WHAT IS BEING ASKED -> Track down each line below containing the string "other" and copy it.

### DATASET CONTENT ###

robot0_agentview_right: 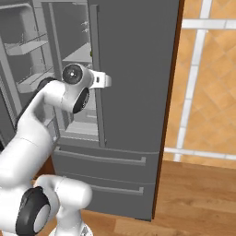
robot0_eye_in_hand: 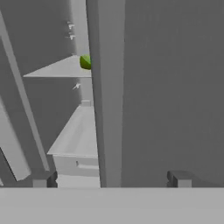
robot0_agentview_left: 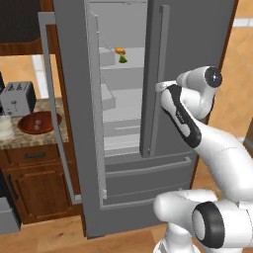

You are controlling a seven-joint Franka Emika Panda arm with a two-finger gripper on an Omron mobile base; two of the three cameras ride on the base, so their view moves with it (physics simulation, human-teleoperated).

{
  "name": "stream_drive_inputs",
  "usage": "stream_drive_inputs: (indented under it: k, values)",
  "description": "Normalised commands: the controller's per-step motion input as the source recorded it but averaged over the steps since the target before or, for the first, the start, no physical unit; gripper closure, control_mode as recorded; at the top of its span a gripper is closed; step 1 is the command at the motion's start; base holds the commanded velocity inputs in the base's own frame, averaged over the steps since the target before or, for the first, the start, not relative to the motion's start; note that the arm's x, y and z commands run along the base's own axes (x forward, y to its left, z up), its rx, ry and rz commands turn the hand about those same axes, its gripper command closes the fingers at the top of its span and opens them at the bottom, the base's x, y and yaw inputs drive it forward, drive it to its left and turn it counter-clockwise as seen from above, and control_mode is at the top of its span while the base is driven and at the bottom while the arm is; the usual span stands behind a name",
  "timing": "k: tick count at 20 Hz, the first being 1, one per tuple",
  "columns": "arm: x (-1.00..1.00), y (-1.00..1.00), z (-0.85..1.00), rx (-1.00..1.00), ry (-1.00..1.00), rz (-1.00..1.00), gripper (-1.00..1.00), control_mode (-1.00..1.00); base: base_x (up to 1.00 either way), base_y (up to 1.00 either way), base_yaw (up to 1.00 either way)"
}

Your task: Grab a lemon wedge from the fridge and one ice cube from the ice bowl, and put them in the glass of lemonade.

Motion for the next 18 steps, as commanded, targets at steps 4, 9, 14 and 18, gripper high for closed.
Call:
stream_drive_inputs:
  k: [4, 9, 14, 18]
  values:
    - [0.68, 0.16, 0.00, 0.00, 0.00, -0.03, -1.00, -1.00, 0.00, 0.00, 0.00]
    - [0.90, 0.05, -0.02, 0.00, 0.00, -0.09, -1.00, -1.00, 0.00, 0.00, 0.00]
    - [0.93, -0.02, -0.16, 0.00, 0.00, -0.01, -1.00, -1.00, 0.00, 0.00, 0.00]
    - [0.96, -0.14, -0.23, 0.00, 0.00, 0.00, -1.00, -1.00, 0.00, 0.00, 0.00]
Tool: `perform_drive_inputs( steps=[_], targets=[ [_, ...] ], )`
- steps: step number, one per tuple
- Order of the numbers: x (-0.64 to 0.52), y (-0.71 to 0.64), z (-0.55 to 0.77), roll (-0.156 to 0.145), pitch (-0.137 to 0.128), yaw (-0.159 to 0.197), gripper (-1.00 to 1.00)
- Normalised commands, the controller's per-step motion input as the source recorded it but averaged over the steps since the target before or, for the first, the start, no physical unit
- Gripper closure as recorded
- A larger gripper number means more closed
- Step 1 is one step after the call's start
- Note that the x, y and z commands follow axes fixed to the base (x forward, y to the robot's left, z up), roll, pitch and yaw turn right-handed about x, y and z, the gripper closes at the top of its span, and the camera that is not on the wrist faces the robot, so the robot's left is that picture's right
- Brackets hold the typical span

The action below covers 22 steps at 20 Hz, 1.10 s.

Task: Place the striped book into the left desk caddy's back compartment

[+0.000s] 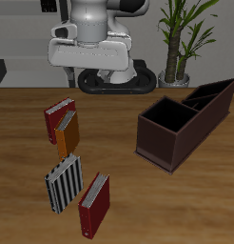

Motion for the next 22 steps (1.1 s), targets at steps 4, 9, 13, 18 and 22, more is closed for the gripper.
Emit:
perform_drive_inputs(
  steps=[4, 9, 13, 18, 22],
  targets=[
    [0.36, -0.19, 0.0, -0.048, 0.007, -0.047, -1.0],
    [0.3, -0.21, -0.04, -0.049, -0.001, -0.01, -1.0],
    [0.18, -0.13, -0.03, -0.026, -0.021, -0.035, -1.0],
    [0.19, -0.03, -0.15, -0.005, -0.045, -0.066, -1.0],
    [0.14, 0.0, -0.28, 0.002, -0.049, -0.019, -1.0]
  ],
)
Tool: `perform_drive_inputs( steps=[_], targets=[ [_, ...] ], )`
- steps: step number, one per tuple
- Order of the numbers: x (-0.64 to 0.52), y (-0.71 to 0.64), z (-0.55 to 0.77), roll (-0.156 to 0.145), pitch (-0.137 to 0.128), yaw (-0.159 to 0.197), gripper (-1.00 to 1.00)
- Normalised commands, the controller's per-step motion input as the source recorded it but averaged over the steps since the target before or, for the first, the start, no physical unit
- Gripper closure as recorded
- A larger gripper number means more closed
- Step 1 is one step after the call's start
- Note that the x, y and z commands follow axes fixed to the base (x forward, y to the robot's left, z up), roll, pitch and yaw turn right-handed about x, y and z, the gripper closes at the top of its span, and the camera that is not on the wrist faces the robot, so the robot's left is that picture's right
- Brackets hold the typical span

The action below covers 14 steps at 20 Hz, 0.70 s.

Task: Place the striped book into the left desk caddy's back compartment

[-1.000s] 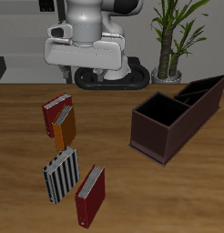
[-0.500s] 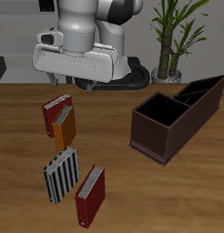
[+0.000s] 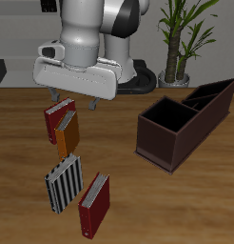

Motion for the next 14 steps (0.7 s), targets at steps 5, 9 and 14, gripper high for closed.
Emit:
perform_drive_inputs(
  steps=[5, 9, 14],
  targets=[
    [0.09, -0.02, -0.29, -0.011, -0.042, 0.011, -1.0],
    [0.18, -0.19, -0.39, -0.051, -0.029, -0.044, -1.0],
    [0.13, -0.2, -0.41, -0.04, 0.034, -0.033, -1.0]
  ],
)
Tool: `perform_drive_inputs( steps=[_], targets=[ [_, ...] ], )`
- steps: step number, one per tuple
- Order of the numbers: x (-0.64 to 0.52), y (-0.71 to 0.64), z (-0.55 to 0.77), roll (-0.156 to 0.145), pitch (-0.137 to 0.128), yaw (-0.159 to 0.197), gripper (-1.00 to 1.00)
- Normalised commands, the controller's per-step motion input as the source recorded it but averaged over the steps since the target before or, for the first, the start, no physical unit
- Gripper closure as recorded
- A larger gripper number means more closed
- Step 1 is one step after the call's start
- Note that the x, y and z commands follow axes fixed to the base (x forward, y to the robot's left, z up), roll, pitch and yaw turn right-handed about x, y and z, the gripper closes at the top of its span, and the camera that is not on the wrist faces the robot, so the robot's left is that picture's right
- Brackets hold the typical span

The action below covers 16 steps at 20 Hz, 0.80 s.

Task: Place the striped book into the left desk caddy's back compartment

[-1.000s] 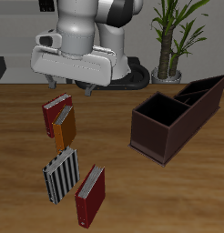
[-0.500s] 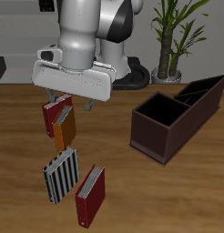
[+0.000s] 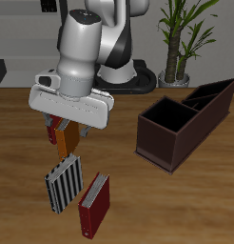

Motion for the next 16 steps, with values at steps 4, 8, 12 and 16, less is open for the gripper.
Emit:
perform_drive_inputs(
  steps=[4, 8, 12, 16],
  targets=[
    [0.04, -0.09, -0.26, -0.004, 0.016, -0.015, -1.0],
    [0.06, -0.1, -0.29, -0.005, 0.022, -0.017, -1.0],
    [0.04, 0.01, -0.25, 0.005, 0.015, -0.003, -1.0],
    [0.08, -0.04, -0.29, -0.005, 0.036, -0.047, -1.0]
  ],
)
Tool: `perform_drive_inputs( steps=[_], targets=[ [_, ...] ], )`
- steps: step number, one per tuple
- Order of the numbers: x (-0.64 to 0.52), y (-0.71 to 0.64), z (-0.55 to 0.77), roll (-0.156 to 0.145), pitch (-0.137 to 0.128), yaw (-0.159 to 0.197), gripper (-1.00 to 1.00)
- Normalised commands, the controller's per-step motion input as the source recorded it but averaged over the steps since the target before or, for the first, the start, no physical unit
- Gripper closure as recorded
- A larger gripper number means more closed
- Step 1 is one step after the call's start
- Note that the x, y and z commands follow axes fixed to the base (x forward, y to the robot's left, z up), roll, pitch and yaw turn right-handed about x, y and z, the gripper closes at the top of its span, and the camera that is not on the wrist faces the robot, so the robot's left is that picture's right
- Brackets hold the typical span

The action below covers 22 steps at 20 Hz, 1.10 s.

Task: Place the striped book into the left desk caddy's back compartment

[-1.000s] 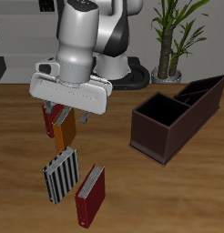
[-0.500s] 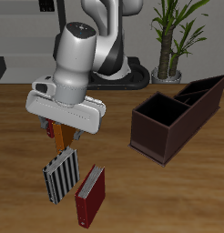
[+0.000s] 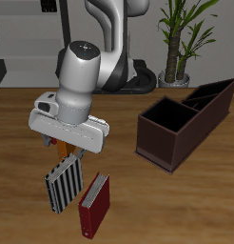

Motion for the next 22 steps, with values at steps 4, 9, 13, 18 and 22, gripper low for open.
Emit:
perform_drive_inputs(
  steps=[4, 9, 13, 18, 22],
  targets=[
    [0.03, 0.03, -0.29, 0.0, 0.035, -0.006, -1.0],
    [0.05, 0.01, -0.35, 0.007, 0.042, -0.036, -1.0],
    [0.05, 0.03, -0.35, 0.013, 0.047, -0.027, -1.0],
    [0.03, 0.03, -0.41, 0.005, 0.045, -0.009, 1.0],
    [-0.02, 0.08, -0.12, 0.032, 0.005, 0.008, 1.0]
  ],
)
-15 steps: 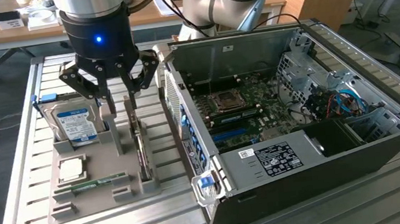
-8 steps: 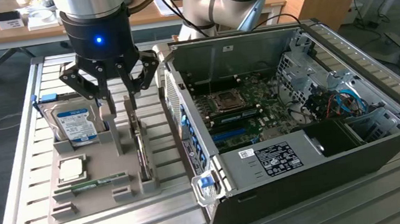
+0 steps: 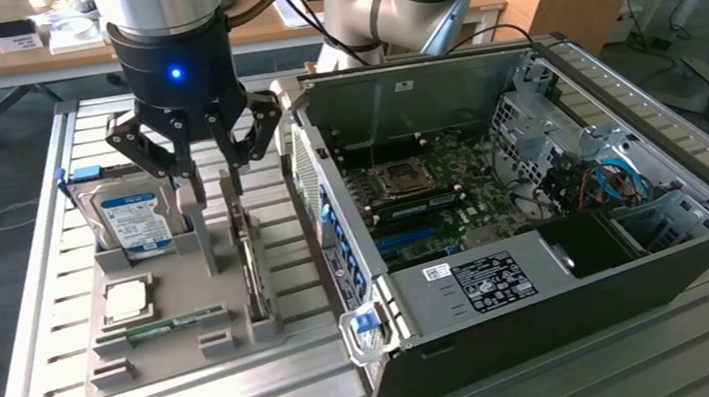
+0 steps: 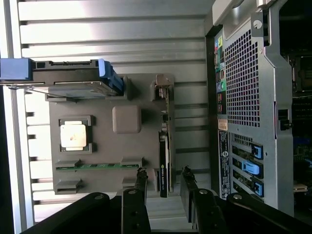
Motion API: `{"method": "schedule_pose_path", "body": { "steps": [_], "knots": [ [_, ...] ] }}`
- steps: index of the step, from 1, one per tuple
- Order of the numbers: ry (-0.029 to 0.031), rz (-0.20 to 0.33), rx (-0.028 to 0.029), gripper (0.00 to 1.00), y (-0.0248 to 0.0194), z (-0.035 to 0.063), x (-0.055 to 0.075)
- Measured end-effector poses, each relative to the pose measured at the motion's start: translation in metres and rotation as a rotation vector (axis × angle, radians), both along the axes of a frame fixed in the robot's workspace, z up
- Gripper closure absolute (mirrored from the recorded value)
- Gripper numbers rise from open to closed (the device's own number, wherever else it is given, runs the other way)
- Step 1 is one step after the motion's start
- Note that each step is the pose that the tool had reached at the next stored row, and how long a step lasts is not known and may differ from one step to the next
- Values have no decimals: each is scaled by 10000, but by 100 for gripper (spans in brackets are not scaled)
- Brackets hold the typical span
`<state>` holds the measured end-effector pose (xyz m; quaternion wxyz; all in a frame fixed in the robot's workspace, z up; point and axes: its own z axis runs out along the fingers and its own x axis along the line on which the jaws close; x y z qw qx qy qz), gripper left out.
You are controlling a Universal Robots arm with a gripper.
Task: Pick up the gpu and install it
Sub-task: 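Pick up the gpu and move the gpu toward the slot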
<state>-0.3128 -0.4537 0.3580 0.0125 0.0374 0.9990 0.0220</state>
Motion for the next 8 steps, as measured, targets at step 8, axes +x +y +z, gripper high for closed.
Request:
{"method": "schedule_pose_path", "body": {
  "steps": [8],
  "knots": [
    [-1,0,1,58,0,-25,0]
  ]
}}
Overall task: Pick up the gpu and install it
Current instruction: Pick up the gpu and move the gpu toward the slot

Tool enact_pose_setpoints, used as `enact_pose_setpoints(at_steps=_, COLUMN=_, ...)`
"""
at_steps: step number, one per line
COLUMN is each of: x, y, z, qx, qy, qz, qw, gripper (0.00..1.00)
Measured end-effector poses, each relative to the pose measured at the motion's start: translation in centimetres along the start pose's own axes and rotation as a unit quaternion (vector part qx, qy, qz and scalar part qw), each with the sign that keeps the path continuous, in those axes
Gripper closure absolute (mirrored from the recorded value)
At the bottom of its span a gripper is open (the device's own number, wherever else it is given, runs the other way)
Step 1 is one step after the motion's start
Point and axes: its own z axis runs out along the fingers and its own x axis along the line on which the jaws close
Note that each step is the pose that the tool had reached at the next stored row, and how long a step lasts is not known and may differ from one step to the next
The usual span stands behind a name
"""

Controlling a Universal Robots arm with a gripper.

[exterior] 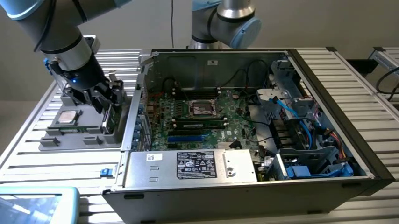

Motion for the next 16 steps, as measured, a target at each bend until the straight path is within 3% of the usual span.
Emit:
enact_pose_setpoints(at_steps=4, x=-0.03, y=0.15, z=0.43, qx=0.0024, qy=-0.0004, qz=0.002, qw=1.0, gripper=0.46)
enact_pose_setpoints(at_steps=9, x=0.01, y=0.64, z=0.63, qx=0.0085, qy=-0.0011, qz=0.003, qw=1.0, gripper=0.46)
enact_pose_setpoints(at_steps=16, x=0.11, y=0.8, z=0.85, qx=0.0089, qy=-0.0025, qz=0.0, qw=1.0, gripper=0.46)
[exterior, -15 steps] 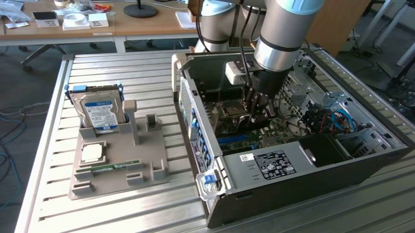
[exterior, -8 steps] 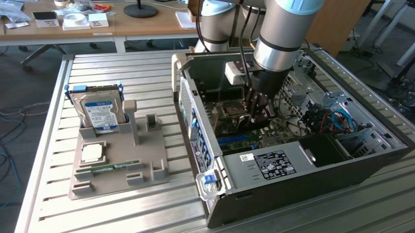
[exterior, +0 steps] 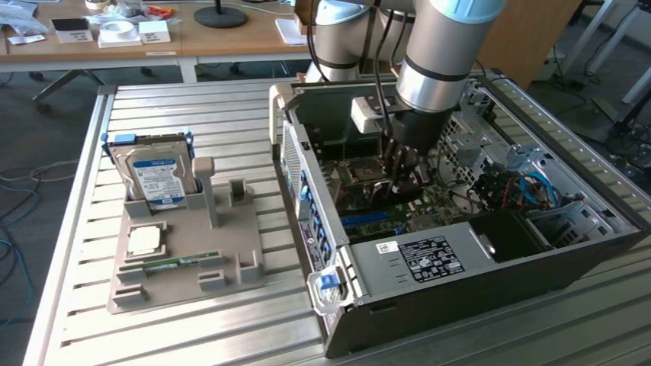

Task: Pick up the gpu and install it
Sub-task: 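Insert the gpu into the slot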

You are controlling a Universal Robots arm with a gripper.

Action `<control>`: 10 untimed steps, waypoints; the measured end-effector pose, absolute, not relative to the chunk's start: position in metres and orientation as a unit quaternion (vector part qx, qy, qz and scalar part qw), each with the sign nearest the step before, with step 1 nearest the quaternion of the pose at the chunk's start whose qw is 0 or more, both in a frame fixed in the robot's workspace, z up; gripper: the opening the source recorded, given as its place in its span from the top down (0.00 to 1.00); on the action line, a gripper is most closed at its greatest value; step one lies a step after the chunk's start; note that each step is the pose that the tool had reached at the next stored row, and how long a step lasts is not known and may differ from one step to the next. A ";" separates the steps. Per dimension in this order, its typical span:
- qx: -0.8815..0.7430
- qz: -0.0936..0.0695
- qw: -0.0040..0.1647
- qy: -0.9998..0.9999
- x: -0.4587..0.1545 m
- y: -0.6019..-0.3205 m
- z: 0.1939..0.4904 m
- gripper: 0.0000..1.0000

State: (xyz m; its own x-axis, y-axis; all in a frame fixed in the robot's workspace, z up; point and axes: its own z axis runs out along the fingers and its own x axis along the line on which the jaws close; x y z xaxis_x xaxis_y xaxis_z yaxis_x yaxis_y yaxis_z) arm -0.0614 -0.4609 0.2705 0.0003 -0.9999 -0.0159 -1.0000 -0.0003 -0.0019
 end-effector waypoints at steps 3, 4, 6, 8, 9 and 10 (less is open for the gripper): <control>-0.707 0.005 0.006 0.707 -0.064 -0.461 0.270 0.73; -0.707 0.005 0.006 0.707 -0.064 -0.461 0.270 0.73; -0.707 0.005 0.006 0.707 -0.065 -0.461 0.270 0.73; -0.707 0.005 0.007 0.707 -0.067 -0.461 0.270 0.73; -0.707 0.005 0.007 0.707 -0.067 -0.460 0.270 0.73; -0.707 0.005 0.007 0.707 -0.067 -0.460 0.270 0.73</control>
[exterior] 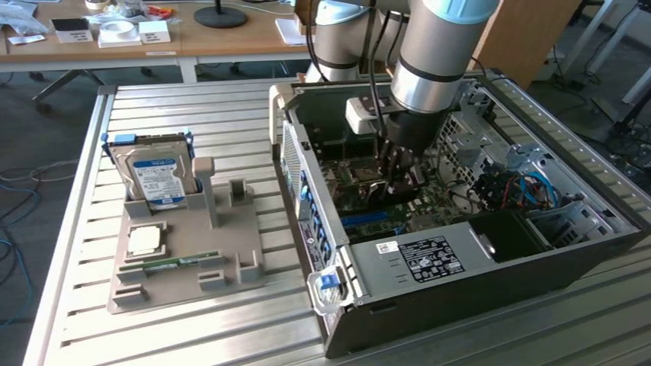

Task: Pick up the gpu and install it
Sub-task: 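Insert the gpu into the slot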

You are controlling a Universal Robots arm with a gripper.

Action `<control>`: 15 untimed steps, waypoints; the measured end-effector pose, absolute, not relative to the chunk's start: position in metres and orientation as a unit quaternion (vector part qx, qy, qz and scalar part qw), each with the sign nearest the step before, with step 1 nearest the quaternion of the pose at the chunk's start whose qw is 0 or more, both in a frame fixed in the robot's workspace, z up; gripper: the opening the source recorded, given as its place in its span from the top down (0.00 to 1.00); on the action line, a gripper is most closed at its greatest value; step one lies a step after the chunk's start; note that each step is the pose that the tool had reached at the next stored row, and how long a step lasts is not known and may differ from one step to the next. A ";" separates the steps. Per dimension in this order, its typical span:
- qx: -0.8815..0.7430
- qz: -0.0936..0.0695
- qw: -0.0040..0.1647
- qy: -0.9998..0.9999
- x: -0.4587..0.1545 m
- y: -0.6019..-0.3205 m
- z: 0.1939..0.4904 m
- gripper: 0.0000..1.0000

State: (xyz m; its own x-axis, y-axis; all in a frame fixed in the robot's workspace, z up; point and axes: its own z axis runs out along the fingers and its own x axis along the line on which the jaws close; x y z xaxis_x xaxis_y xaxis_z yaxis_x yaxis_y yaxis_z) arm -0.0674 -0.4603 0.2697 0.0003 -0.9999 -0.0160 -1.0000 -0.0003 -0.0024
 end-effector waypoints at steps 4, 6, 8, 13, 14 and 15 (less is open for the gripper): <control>-0.707 0.005 0.006 0.707 -0.067 -0.459 0.269 0.73; -0.707 0.005 0.007 0.707 -0.068 -0.458 0.269 0.73; -0.707 0.005 0.007 0.707 -0.067 -0.458 0.269 0.73; -0.707 0.005 0.007 0.707 -0.069 -0.458 0.266 0.73; -0.707 0.005 0.007 0.707 -0.069 -0.458 0.265 0.73; -0.707 0.005 0.007 0.707 -0.069 -0.458 0.265 0.73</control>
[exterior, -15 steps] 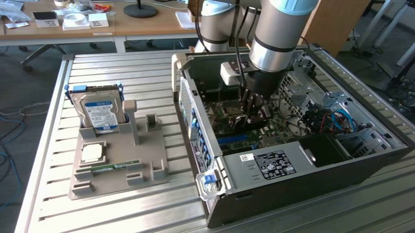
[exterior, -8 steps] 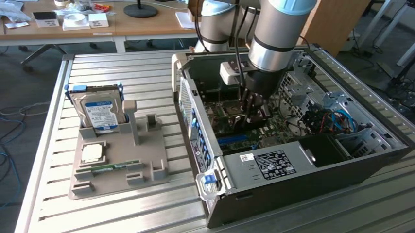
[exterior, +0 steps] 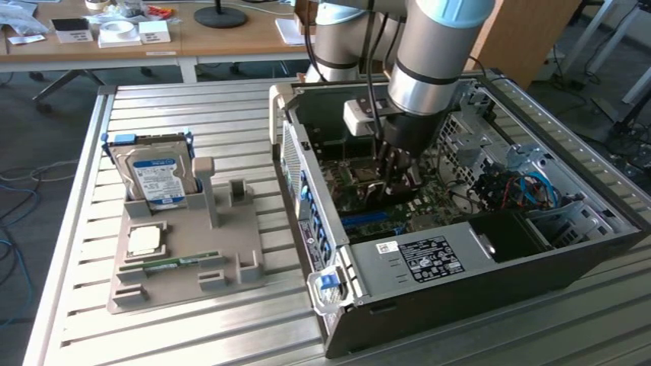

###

FINISHED TASK ->
- Gripper numbers rise from open to closed (the device's own number, wherever else it is given, runs the other way)
At the bottom of its span a gripper is open (the device's own number, wherever else it is given, runs the other way)

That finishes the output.